> EXERCISE
Within the records below, find the line with "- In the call" and the line with "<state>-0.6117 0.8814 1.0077", then reproduce exactly those two lines and all lines between them, without any picture.

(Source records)
§ §
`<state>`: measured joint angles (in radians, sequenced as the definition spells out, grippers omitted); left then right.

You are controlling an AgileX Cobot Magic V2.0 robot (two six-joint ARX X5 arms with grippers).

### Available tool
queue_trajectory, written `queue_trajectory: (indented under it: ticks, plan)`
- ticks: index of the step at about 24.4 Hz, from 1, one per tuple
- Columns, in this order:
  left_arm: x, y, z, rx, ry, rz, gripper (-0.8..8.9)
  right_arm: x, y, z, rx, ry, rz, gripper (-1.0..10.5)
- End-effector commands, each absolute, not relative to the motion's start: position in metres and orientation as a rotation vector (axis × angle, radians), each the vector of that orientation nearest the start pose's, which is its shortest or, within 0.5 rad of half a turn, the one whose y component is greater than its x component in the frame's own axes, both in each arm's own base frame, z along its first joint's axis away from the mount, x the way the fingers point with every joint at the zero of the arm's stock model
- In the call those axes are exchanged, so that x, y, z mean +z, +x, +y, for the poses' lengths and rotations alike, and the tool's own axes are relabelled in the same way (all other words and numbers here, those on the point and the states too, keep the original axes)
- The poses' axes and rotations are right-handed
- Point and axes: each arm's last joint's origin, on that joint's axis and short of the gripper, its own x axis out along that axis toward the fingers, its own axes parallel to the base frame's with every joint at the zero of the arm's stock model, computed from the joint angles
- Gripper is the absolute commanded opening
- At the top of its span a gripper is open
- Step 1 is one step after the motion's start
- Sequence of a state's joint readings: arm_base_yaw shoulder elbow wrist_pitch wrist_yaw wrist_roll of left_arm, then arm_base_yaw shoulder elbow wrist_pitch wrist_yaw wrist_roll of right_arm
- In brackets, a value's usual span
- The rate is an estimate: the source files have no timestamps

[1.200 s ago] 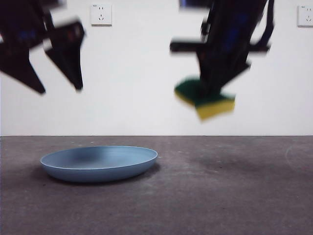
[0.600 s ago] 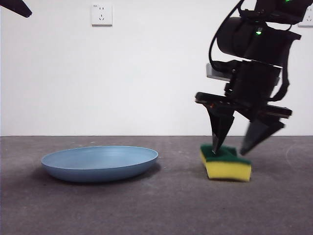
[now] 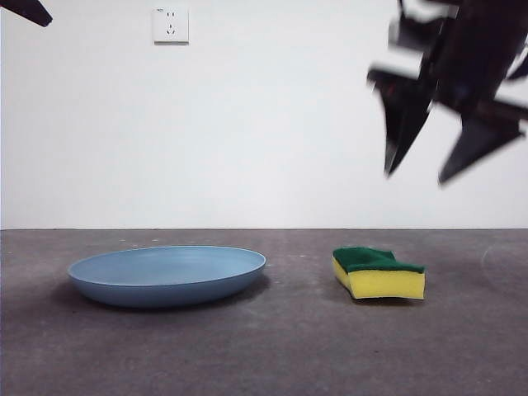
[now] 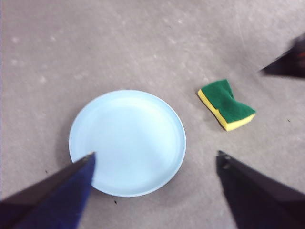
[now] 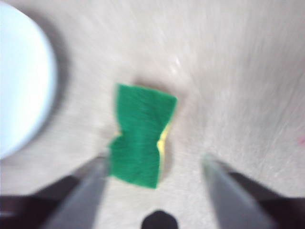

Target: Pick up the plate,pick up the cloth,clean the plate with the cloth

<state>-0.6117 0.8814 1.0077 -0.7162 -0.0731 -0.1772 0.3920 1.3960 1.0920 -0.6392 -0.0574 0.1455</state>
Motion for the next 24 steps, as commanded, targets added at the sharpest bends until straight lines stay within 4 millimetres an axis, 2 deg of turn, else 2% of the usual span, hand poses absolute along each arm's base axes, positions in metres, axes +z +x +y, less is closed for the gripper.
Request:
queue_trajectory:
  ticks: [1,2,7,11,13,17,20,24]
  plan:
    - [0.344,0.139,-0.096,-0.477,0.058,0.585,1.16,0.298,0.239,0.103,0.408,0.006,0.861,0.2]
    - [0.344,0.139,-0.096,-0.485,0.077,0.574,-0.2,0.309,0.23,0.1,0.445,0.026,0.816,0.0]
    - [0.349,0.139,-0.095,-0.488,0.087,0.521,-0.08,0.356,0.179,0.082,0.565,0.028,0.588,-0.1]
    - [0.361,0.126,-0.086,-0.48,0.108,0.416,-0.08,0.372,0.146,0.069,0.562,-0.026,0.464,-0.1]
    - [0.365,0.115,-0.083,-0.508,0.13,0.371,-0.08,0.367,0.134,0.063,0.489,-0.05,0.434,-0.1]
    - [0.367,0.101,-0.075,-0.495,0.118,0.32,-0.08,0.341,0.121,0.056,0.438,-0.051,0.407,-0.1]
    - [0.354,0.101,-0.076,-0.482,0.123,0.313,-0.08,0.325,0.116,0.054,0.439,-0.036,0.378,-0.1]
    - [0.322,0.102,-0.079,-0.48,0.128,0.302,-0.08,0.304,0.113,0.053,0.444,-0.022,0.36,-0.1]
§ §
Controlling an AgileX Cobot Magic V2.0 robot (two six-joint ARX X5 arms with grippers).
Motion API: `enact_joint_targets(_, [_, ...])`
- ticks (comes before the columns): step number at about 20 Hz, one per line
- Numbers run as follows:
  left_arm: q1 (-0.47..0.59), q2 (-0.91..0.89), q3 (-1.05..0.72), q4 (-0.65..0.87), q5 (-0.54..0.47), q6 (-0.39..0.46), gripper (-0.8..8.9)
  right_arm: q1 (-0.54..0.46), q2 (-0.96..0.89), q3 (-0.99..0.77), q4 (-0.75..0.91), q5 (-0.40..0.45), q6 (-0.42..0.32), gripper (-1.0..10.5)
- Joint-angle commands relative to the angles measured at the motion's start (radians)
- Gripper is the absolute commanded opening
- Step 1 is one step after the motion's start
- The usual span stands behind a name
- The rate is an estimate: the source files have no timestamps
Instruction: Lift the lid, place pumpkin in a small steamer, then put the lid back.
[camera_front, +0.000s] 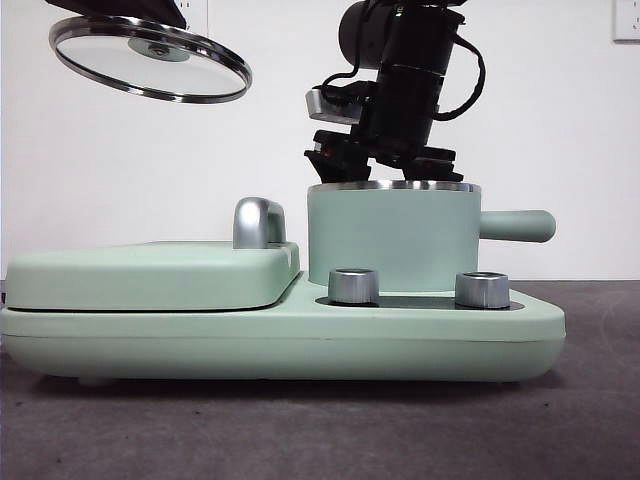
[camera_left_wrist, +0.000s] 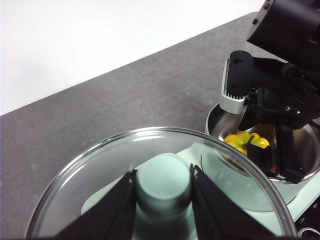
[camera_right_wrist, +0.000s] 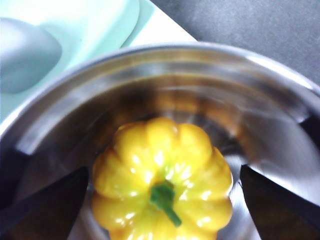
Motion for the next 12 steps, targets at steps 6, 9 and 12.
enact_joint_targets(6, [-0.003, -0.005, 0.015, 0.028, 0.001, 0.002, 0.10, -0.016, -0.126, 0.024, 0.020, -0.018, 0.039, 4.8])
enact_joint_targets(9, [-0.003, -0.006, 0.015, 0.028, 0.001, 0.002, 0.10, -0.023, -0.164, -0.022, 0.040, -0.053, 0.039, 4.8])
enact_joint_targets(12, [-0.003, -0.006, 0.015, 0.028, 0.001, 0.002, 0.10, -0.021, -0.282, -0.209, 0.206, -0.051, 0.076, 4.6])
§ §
> SOLVED EXERCISE
- In the call those axes are exchanged, so that x, y, z mean +z, +x, +y, for the poses' lengths and rotations alike, and the tool's own axes are relabelled in the same way (all other words and numbers here, those on the point and the states too, keep the original axes)
- The poses' axes and rotations are right-handed
- Point and axes: each arm's last joint's origin, on that joint's axis and short of the gripper, its own x axis out along that axis toward the fingers, its own axes parallel to the base frame's with every joint at the zero of the arm's stock model, computed from the joint angles
- Gripper is the absolute commanded opening
- At the top of its span a gripper is open
- Step 1 is one step after the motion's start
- Sequence of a state's joint readings: arm_base_yaw shoulder elbow wrist_pitch wrist_yaw wrist_roll of left_arm, then arm_base_yaw shoulder elbow wrist_pitch wrist_yaw wrist_roll of right_arm
- In brackets, a value's usual span
- The rate is an estimate: the source files have no timestamps

[1.200 s ago] 
[0.600 s ago] 
[now] 
[now] 
[now] 

Target: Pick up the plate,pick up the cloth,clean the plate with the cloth

<state>-0.6117 0.8814 1.0077 -0.7162 -0.0731 -0.1772 0.3920 1.3960 1.0920 -0.6392 -0.0574 0.1455</state>

The answer has been written out in full.